A man holds up the cover a steaming pot of tagine. Several pots of tagine sit next to it.

Posted On May 28, 2014 By In Arabic With 2585 Views

Tagines and More: Food Culture in Morocco

By: Charles, NSLI-Y Morocco, Academic Year 2013 – 2014

The most omnipresent dish during my stay here in Marrakesh is by far the tagine. A tagine is not the food itself, but rather the pottery bowl with a cone-shaped lid that the food is presented in. Whenever a tagine is served, there is always this period of excitement and anticipation for what lies within. Will it be chicken, fish, or sheep? The most common Tagine is chicken but recently, after Eid Al-Adha, there is an abundance of sheep because each family sacrificed one to celebrate Abraham’s willingness to sacrifice his first born son Ishmael. Sheep (or Kbsh in Dariga) tagines normally feature falling-off-the-bone tender shoulder meat that is often garnished with prunes. While tagines are served daily, the variety of spices, meat, and vegetables used to create tagines keeps every meal interesting.

While tagines are the most common dish here, I am grateful for the diversity in food that Morocco has. Couscous Fridays are always something to look forward to every week. The rich combination of meat, vegetable stew, and the base grain of the dish creates a taste unlike any food I’ve tried before. The consumption of couscous is also an art itself as more traditional eaters choose to use their hands to ball up the grain while others prefer to use utensils. While utensils are an option on couscous Fridays, the majority of my meals involve using bread as a sponge for delicious tagine juice or as a scoop for vegetables or meat.

While eating Moroccan food is always a treat, cooking it is equally rewarding. At the CLC, I am in a cooking class taught by Mama Hadija. Instead of adding to the inundation of tagines in our lives, she always makes sure to have a unique recipe prepared. We have made bastela, a pasta dish with crisp layers that encase fish/meat which was difficult to make but exceptionally tasty. The other day we also made schebeckia, a sweet treat of fried dough dipped in honey and sesame seeds that we ended up sharing with the rest of the school (while also eating a lot ourselves!) By the end of the year, the class wants to have made a cookbook of the food we cook in class.

Besides food eaten at meals, there is an abundant variety of snacks that stems from the constant availability of cafes, street vendors, and bakeries. The other day, I ran to the Menara Gardens in the morning with my host brother (it’s getting cold) and afterwards, we stopped to eat msimmin (a type of bread) stuffed with cheese and sfinge (fried dough). Afterwards, we stopped at a local bakery near home and bought this large baklava-esque nut pastry. The food was delicious and well worth it (everything was less than 5DH). Similarly, I go to cafes with my host brothers to watch important soccer games and besides ordering a drink, I often go to a local hanoot (small store) to buy peanuts, candy, or sunflower seeds. On the street, it isn’t uncommon to see traditional snack foods such as cotton candy, fresh chips, popcorn, and candy but there are also vendors selling fresh corn, baked goods, khobza majnoon (crazy bread), and raib, a delicious yogurt drink.

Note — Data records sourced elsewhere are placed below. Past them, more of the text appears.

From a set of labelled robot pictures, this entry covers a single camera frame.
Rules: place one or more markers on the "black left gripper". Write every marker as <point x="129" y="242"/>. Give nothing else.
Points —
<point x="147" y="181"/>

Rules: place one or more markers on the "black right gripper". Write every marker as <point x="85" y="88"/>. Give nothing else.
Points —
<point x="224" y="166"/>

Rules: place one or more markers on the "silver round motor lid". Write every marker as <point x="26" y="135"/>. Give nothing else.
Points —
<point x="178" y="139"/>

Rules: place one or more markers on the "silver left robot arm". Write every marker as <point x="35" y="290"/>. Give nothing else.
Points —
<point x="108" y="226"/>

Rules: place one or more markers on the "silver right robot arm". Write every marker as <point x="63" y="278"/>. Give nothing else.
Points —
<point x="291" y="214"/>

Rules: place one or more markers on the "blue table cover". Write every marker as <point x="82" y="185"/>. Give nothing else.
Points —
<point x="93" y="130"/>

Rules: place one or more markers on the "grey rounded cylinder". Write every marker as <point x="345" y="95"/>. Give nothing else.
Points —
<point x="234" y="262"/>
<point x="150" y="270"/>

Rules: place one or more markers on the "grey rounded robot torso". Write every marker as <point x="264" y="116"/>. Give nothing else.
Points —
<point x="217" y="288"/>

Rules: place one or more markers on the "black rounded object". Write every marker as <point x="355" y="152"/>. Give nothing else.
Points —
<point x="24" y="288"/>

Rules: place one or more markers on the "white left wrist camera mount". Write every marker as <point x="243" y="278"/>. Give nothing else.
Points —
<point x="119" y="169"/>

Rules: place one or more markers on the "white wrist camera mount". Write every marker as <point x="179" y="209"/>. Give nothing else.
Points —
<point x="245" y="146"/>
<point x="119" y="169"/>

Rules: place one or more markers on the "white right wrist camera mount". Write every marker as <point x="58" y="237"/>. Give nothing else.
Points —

The food here in Morocco has been varied and delicious. While tagines are a staple, they are far from representative of the cuisine. With the Souks (farmer’s markets) that offer fresh fruits and vegetables daily, there is never a lack of quality food. From the delicious oranges, to the intricacies of couscous, to the sweetness of perfectly cooked pastries, I am always looking forward to my next meal.